BEGIN

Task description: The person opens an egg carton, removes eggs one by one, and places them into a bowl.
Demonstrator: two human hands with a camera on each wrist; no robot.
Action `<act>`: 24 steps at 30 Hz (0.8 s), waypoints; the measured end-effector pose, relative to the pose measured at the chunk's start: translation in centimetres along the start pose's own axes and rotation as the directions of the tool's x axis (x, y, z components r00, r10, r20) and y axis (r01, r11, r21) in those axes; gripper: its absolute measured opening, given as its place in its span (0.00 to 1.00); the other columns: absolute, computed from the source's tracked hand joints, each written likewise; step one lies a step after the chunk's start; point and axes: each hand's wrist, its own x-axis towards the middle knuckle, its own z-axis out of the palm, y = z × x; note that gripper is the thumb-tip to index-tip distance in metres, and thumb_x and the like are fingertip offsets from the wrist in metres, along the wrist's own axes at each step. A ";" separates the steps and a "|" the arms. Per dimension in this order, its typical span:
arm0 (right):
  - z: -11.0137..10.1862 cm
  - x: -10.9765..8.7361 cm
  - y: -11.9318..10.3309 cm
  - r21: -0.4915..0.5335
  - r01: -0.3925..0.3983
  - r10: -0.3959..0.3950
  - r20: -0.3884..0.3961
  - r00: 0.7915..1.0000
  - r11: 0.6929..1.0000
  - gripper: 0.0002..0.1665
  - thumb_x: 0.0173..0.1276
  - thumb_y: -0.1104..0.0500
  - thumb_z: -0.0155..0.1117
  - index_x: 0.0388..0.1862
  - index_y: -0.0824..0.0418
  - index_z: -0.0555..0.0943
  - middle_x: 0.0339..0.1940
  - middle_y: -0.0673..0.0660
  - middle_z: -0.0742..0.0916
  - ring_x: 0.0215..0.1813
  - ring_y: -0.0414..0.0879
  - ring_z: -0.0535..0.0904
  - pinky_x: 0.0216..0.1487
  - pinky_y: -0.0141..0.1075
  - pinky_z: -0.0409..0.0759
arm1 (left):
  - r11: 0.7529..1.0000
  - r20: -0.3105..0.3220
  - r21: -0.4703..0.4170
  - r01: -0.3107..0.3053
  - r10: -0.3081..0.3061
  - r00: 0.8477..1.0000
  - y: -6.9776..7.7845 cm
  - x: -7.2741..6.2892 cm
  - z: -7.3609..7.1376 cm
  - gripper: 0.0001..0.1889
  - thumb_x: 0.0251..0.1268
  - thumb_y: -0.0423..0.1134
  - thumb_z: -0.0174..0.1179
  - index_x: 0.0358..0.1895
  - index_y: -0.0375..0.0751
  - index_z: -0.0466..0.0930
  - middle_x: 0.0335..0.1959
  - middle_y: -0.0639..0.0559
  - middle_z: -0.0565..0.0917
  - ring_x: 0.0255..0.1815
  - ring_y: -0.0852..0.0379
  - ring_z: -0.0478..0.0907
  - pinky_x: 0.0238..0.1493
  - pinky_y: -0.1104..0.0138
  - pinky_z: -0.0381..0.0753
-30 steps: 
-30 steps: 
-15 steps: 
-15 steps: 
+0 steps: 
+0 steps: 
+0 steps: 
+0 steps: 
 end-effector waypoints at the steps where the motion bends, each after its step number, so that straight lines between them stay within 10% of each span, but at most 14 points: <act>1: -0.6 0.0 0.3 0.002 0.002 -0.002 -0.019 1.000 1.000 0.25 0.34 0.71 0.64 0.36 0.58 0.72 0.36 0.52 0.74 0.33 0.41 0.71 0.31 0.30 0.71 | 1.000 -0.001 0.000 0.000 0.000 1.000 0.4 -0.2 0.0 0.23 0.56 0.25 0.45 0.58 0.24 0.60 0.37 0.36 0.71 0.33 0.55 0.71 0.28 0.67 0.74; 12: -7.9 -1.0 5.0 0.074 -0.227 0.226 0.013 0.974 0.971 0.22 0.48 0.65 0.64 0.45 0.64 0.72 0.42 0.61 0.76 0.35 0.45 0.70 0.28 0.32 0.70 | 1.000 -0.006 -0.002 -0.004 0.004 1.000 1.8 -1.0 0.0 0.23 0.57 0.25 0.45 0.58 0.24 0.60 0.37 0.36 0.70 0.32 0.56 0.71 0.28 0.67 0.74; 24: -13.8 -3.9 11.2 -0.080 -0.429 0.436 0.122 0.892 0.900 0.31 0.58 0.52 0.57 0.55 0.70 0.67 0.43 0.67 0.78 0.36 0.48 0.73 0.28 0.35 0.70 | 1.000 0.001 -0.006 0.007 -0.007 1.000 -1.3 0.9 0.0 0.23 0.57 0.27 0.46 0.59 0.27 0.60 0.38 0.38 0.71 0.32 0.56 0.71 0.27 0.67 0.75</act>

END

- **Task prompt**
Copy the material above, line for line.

- **Task answer**
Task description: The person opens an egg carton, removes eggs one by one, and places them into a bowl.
Demonstrator: two human hands with a camera on each wrist; no robot.
Action `<act>`: 24 steps at 30 Hz (0.8 s), waypoints; the measured end-effector pose, relative to the pose measured at the chunk's start: translation in centimetres along the start pose's own axes and rotation as the directions of the tool's x axis (x, y, z components r00, r10, r20) and y axis (r01, r11, r21) in those axes; gripper: its absolute measured opening, given as its place in its span (0.00 to 1.00); the other columns: absolute, computed from the source's tracked hand joints, each written likewise; step one lies a step after the chunk's start; point and axes: each hand's wrist, its own x-axis towards the middle knuckle, its own z-axis out of the palm, y = z × x; note that gripper is the thumb-tip to index-tip distance in metres, and thumb_x and the like are fingertip offsets from the wrist in metres, along the wrist's own axes at each step. A ";" separates the steps and a "|" the arms. Per dimension in this order, its typical span:
arm0 (right):
  - z: -11.0137..10.1862 cm
  - x: -10.9765..8.7361 cm
  - y: -11.9318..10.3309 cm
  - r21: -0.4915..0.5335
  - r01: -0.3925..0.3983
  - r10: -0.3959..0.3950
  - r20: -0.3884..0.3961
  - r00: 0.7915..1.0000
  - r11: 0.6929..1.0000
  - gripper: 0.0002..0.1665
  - thumb_x: 0.0173..0.1276
  - thumb_y: -0.1104..0.0500
  - thumb_z: -0.0155..0.1117
  - index_x: 0.0388..0.1862
  - index_y: -0.0824..0.0418
  - index_z: -0.0555..0.0943
  - middle_x: 0.0339..0.1940
  - middle_y: -0.0673..0.0660
  - middle_z: -0.0742..0.0916
  - ring_x: 0.0215..0.1813
  - ring_y: -0.0414..0.0879
  - ring_z: -0.0535..0.0904
  - pinky_x: 0.0216..0.1487
  - pinky_y: -0.0141..0.1075
  - pinky_z: -0.0409..0.0759
arm1 (left):
  - r11: 0.7529..1.0000
  - r20: -0.3105..0.3220
  - r21: -0.4703..0.4170
  - r01: -0.3107..0.3053
  - r10: -0.3081..0.3061
  - r00: 0.8477..1.0000
  - y: -6.9776..7.7845 cm
  - x: -7.2741..6.2892 cm
  - z: -7.3609..7.1376 cm
  - gripper: 0.0001..0.1889
  - thumb_x: 0.0251..0.1268
  - thumb_y: -0.0423..0.1134
  - thumb_z: -0.0174..0.1179
  - index_x: 0.0358..0.1895
  - index_y: -0.0375..0.0751
  - index_z: -0.0466..0.0930
  - middle_x: 0.0335..0.1959
  - middle_y: -0.0639..0.0559
  - middle_z: -0.0565..0.0917
  - ring_x: 0.0255..0.1815
  - ring_y: -0.0852..0.0379
  - ring_z: -0.0478..0.0907
  - pinky_x: 0.0238..0.1493
  - pinky_y: -0.1104..0.0138
  - pinky_z: -0.0381..0.0753
-30 steps: 
-30 steps: 
-15 steps: 
-15 steps: 
+0 steps: 
+0 steps: 
+0 steps: 
+0 steps: 
 end-effector waypoints at the steps where the motion bends, each after its step number, so that straight lines between them stay within 10% of each span, but at most 14 points: <act>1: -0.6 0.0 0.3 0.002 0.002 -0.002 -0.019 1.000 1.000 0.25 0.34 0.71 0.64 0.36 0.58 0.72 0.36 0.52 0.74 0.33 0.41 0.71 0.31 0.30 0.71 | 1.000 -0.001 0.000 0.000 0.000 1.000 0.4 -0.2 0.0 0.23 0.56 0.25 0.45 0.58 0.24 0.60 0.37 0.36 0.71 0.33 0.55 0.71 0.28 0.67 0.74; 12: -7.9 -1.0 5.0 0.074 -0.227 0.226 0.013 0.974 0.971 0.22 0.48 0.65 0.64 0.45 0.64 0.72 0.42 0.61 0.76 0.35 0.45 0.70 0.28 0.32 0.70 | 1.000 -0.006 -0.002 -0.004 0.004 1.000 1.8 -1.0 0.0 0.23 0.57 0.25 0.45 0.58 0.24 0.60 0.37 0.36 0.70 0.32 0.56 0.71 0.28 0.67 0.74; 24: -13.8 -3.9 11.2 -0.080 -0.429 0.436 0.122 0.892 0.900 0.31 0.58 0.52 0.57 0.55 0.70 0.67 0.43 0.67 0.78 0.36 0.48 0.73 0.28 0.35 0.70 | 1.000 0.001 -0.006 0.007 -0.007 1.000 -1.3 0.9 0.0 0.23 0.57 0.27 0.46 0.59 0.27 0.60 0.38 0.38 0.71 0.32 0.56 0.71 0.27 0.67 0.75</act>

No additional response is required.